What you should do: Check every line below for the string "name", and copy the lines that contain it.

Dataset records:
[Start of Attachment]
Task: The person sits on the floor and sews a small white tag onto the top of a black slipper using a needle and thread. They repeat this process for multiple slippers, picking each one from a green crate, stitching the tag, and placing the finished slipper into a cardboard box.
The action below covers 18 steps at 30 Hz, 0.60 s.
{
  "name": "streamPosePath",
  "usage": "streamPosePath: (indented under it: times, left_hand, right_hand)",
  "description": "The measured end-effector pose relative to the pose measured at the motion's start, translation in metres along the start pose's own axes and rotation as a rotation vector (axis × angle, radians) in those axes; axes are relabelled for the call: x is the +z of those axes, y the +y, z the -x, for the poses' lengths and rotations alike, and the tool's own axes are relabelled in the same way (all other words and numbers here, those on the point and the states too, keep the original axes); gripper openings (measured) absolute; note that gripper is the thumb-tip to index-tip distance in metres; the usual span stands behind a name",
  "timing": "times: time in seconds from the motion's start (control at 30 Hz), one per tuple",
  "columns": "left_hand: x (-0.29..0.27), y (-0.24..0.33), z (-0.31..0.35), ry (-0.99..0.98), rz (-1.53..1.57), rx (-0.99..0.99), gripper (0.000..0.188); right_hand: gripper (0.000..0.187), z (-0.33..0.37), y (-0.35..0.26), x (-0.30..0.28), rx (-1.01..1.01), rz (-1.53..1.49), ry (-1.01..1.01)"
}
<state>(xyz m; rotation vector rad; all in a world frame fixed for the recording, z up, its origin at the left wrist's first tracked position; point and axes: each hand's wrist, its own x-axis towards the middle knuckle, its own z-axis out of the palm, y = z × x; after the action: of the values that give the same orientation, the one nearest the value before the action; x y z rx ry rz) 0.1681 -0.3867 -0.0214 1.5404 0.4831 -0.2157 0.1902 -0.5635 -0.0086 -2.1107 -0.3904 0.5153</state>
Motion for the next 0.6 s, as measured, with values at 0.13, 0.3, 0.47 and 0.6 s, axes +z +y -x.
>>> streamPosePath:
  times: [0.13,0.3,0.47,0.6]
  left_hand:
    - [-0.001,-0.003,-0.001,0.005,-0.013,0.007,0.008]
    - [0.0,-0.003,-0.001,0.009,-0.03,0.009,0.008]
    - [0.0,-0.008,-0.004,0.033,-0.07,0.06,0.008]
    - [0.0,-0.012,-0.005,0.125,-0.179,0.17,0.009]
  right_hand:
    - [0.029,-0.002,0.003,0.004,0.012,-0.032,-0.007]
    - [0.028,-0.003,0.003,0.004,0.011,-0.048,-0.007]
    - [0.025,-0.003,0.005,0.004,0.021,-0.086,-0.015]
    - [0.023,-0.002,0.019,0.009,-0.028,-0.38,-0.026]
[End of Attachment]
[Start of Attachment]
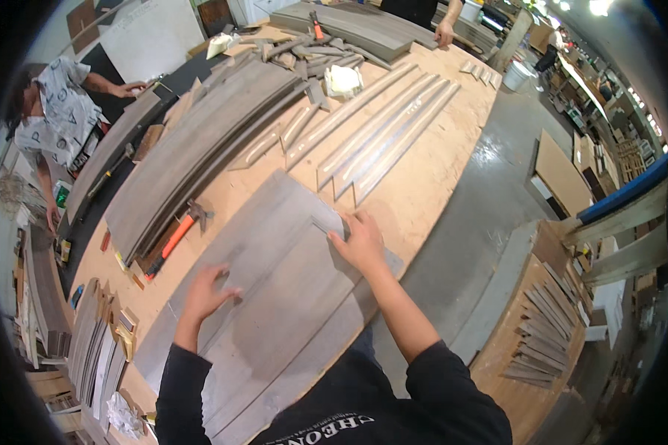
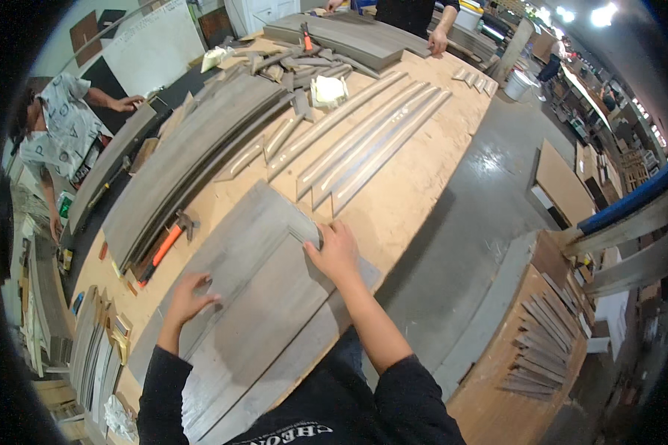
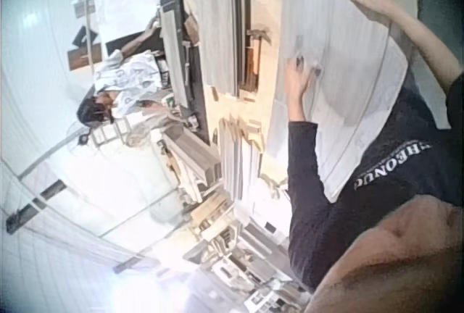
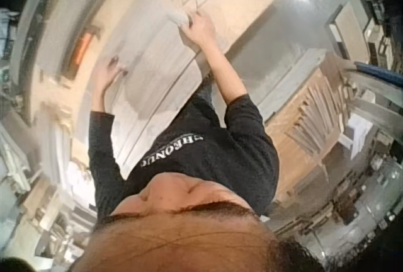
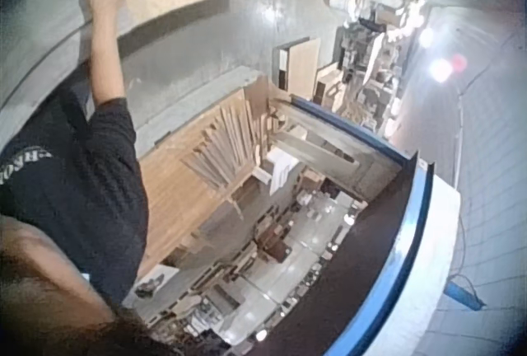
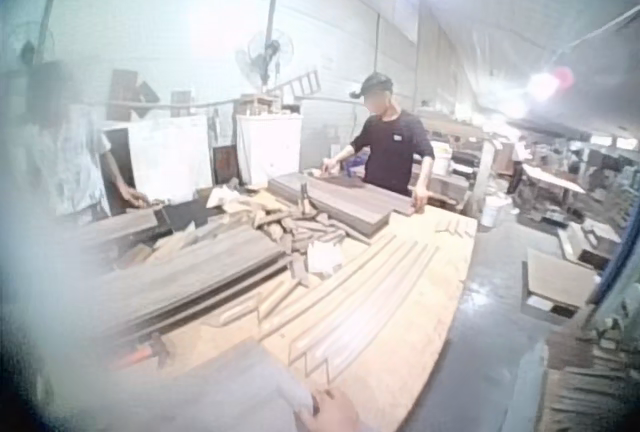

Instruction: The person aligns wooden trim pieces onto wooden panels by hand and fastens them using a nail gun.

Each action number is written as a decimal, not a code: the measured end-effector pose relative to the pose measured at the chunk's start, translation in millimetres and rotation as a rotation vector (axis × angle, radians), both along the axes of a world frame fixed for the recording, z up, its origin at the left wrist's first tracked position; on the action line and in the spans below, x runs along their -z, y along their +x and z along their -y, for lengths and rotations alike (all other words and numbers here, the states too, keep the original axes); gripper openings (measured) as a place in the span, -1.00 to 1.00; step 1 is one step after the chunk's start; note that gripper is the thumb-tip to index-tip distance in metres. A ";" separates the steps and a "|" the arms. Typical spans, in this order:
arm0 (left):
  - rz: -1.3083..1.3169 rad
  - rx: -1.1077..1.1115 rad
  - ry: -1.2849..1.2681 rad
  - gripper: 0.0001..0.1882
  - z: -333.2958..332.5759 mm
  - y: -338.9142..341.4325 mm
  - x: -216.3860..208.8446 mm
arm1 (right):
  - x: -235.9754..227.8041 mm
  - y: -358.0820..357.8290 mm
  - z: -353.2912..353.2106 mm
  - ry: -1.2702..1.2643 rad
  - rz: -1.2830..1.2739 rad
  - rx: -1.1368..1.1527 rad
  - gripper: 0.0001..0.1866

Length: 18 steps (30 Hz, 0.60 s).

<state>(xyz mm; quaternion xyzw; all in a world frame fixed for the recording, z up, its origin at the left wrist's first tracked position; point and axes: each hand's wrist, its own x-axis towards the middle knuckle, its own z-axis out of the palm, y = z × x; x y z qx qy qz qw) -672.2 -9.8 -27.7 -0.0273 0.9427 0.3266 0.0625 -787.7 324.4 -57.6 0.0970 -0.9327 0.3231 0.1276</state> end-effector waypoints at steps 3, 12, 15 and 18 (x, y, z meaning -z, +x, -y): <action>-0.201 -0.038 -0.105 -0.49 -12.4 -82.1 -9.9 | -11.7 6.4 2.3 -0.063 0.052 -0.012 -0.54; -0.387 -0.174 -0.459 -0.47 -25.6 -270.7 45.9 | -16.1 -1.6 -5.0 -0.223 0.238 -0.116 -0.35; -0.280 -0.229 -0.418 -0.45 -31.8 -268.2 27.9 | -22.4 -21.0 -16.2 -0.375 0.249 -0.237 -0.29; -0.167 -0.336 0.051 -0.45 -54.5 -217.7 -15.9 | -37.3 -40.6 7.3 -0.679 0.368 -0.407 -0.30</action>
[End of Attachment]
Answer section:
  "name": "streamPosePath",
  "description": "The measured end-effector pose relative to the pose measured at the motion's start, translation in metres along the start pose's own axes and rotation as a rotation vector (axis × angle, radians) in those axes; axes are relabelled for the call: x is the +z of those axes, y the +y, z the -x, for the poses' lengths and rotations alike, and the tool's own axes are relabelled in the same way (all other words and numbers here, those on the point and the states too, keep the original axes); gripper openings (measured) absolute; note that gripper is the thumb-tip to index-tip distance in metres; the usual span stands behind a name",

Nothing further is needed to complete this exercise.